• Am J Emerg Med · Jan 2006

    Door-to-ECG time in patients with chest pain presenting to the ED.

    • Deborah B Diercks, J Douglas Kirk, Christopher J Lindsell, Charles V Pollack, James W Hoekstra, W Brian Gibler, and Judd E Hollander.
    • Division of Emergency Medicine, University of California, Davis Medical Center, Sacramento, 95817, USA. dbdiercks@ucdavis.edu
    • Am J Emerg Med. 2006 Jan 1;24(1):1-7.

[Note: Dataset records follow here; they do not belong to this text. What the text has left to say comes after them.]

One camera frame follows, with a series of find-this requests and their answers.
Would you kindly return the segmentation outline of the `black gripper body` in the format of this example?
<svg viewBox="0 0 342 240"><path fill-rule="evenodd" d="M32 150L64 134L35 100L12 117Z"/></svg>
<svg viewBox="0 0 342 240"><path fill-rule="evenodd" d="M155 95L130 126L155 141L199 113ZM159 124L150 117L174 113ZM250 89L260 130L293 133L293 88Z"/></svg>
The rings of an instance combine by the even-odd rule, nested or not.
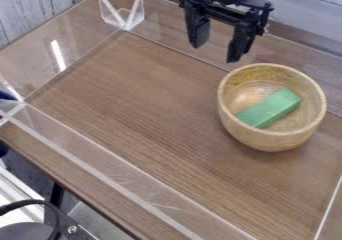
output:
<svg viewBox="0 0 342 240"><path fill-rule="evenodd" d="M210 18L230 25L248 22L264 35L274 5L268 0L181 0L186 21L191 27Z"/></svg>

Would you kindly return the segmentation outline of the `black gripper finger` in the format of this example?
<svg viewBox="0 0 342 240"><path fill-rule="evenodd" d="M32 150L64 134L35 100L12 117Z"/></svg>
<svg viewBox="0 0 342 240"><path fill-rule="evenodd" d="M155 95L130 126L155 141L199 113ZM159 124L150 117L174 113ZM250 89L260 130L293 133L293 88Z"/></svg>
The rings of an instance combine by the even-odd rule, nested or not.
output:
<svg viewBox="0 0 342 240"><path fill-rule="evenodd" d="M202 5L185 1L185 18L189 41L191 46L198 49L210 37L210 19Z"/></svg>
<svg viewBox="0 0 342 240"><path fill-rule="evenodd" d="M237 24L234 29L233 40L229 44L227 62L235 63L241 57L249 52L252 44L256 39L254 26L242 21Z"/></svg>

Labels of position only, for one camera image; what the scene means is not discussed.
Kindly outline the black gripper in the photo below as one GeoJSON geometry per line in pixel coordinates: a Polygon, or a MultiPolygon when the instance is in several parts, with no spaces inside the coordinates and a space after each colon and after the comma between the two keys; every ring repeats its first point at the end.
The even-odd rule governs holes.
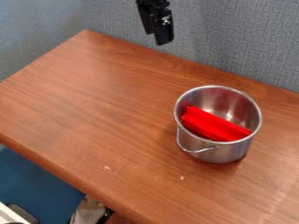
{"type": "Polygon", "coordinates": [[[136,0],[144,32],[153,33],[159,46],[173,41],[173,15],[168,0],[136,0]]]}

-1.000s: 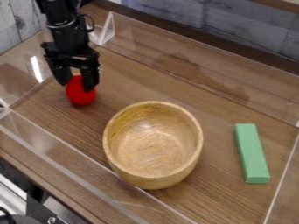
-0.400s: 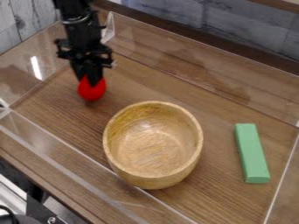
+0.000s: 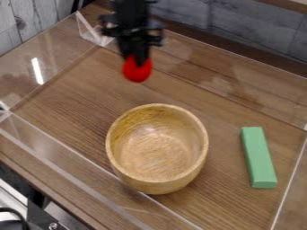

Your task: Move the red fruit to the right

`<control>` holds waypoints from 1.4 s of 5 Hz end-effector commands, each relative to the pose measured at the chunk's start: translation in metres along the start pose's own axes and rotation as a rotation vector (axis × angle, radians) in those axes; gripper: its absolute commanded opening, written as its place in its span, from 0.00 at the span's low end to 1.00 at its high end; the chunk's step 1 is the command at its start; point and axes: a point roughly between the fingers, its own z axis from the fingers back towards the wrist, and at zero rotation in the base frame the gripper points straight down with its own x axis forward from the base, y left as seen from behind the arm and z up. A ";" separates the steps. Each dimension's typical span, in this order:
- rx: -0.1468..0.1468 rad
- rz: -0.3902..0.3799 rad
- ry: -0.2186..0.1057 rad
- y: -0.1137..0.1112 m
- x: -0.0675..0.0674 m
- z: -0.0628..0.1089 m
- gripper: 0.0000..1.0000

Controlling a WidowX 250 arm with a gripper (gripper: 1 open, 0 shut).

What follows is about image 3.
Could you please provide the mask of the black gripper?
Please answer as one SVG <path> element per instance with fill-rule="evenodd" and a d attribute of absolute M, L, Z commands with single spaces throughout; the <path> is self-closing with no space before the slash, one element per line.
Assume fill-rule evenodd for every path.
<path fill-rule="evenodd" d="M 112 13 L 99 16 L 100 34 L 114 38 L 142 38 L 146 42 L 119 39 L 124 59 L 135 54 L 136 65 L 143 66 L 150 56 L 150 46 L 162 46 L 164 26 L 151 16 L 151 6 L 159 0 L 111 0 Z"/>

    ObjectiveTo describe time to electrocardiogram (ECG) acquisition, identify factors associated with timely acquisition, and evaluate the influence of time to ECG on adverse clinical outcomes.MethodsWe measured the door-to-ECG time for emergency department patients enrolled in prospective chest pain registry. Clinical outcomes were defined as occurrence of myocardial infarction or death within 30 days of the visit.ResultsAmong patients with acute coronary syndrome (ACS), 34% and 40.9% of patients with non-ST-elevation ACS and ST-elevation myocardial infarction (STEMI), respectively, had an ECG performed within 10 minutes of arrival. A delay in ECG acquisition was only associated with an increase risk of clinical outcomes in patients with STEMI at 30 days (odds ratio, 3.95; 95% confidence interval, 1.06-14.72; P = .04).ConclusionApproximately one third of patients with ACS received an ECG within 10 minutes. A prolonged door-to-ECG time was associated with an increased risk of clinical outcomes only in patients with STEMI.